Segment Open

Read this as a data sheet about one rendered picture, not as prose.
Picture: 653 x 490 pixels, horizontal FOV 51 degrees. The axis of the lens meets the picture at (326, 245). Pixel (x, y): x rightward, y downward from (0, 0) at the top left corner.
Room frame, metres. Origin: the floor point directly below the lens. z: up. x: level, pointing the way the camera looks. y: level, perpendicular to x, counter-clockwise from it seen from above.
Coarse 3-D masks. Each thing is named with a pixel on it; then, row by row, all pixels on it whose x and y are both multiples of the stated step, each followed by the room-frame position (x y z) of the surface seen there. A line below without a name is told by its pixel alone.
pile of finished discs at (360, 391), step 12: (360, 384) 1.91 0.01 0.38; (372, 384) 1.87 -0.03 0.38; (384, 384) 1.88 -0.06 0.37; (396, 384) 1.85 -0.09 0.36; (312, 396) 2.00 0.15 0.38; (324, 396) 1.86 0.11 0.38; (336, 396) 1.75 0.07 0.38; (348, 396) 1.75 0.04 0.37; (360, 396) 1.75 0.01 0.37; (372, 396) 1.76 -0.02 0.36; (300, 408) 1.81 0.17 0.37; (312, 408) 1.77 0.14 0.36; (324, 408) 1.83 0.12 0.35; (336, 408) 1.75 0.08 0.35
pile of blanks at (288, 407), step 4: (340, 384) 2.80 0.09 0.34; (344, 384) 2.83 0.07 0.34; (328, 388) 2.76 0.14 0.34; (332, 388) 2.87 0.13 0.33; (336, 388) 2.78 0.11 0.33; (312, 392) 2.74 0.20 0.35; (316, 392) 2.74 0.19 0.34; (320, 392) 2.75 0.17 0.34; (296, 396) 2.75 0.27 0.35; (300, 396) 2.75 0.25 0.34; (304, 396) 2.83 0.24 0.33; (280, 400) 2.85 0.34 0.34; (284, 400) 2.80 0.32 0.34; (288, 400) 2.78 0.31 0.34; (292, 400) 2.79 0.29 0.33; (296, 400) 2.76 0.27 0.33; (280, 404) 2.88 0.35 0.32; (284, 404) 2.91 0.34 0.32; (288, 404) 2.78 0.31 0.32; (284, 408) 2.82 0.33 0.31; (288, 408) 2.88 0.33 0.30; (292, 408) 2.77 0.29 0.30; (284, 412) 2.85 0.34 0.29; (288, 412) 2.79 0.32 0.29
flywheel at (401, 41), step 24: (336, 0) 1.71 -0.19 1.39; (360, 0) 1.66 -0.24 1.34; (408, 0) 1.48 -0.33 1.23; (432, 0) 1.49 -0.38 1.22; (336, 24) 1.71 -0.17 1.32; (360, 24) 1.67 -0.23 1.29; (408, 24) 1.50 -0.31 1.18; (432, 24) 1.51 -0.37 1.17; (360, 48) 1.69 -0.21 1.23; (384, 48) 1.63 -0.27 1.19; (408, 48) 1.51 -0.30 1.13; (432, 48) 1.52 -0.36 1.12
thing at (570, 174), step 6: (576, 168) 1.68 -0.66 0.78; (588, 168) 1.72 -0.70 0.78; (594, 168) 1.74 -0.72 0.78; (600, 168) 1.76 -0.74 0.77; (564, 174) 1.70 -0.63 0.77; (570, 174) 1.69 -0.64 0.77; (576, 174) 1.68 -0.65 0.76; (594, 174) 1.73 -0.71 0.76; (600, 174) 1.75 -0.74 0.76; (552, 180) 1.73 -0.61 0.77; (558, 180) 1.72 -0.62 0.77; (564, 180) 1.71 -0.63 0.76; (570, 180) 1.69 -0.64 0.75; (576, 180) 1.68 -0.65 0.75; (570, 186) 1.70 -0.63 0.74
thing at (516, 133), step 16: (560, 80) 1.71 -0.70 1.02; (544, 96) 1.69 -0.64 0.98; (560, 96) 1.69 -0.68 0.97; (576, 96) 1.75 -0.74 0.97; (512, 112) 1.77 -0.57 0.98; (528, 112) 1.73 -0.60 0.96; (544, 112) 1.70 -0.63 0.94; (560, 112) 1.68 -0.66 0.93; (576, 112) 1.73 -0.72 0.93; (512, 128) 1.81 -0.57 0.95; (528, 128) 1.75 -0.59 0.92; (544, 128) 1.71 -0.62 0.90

Segment Closed

■ WORK REQUIRED
Going through the entries above, report how many lines contain the word "picture", with no other text.

■ TASK ANSWER
2